> **Exercise brief**: Repeat the lines of the data exactly, from the first one through the one that contains "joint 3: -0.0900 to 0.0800".
____ Given data
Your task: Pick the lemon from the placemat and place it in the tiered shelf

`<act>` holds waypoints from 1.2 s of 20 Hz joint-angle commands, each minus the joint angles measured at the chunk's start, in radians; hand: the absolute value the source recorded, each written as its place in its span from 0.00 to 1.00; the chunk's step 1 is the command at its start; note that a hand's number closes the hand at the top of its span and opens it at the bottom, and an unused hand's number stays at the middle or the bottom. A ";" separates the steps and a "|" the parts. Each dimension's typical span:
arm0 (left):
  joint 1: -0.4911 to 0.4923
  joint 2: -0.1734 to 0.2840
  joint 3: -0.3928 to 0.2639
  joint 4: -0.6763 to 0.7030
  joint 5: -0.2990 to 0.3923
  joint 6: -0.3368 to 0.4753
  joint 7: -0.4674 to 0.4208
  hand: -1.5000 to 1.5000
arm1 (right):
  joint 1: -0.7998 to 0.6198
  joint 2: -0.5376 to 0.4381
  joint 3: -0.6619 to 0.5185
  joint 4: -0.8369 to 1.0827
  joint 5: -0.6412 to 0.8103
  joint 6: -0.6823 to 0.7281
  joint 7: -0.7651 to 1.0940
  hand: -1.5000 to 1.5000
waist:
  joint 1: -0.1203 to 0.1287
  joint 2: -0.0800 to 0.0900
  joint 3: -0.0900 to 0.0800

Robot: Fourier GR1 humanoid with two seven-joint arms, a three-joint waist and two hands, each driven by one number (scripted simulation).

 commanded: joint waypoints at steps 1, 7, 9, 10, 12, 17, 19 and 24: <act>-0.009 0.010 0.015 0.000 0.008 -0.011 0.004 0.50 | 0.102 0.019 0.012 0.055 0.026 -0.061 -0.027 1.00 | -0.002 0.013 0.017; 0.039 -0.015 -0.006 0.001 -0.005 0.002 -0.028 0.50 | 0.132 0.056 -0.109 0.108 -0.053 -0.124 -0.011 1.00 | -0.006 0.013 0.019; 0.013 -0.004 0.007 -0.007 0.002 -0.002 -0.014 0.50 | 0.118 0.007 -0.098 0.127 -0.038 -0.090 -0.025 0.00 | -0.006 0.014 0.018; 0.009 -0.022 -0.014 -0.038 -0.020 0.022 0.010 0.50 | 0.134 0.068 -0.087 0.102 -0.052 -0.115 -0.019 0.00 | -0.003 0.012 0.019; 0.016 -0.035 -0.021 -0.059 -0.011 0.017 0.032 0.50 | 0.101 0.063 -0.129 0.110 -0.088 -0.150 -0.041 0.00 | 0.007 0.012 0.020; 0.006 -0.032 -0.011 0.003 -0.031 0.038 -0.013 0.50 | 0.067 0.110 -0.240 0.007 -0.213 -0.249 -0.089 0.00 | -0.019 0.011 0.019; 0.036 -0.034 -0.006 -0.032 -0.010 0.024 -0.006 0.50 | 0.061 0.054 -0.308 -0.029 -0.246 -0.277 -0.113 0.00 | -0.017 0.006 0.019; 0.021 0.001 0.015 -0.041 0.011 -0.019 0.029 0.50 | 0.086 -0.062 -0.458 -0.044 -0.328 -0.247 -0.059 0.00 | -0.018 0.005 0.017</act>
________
> **Answer space**:
Your task: Pick the lemon from the placemat and place it in the tiered shelf

`<act>` holds waypoints from 1.2 s of 20 Hz joint-angle commands, each minus the joint angles measured at the chunk's start, in radians; hand: the absolute value the source recorded, each written as its place in its span from 0.00 to 1.00; the chunk's step 1 is the command at its start; note that a hand's number closes the hand at the top of its span and opens it at the bottom, and an unused hand's number stays at the middle or the bottom. A ";" separates the steps and a "|" the parts. Each dimension's typical span:
arm0 (left):
  joint 1: -0.4911 to 0.4923
  joint 2: -0.1734 to 0.2840
  joint 3: -0.3928 to 0.2639
  joint 4: -0.6763 to 0.7030
  joint 5: -0.2990 to 0.3923
  joint 6: -0.3368 to 0.4753
  joint 7: -0.4674 to 0.4208
  hand: -1.5000 to 1.5000
arm1 (right):
  joint 1: -0.7998 to 0.6198
  joint 2: -0.5376 to 0.4381
  joint 3: -0.6619 to 0.5185
  joint 4: -0.8369 to 1.0827
  joint 5: -0.6412 to 0.8103
  joint 6: -0.6823 to 0.7281
  joint 7: -0.7651 to 1.0940
  hand: -1.5000 to 1.5000
waist:
  joint 1: -0.1203 to 0.1287
  joint 2: -0.0800 to 0.0900
  joint 3: -0.0900 to 0.0800

Nothing else is part of this answer.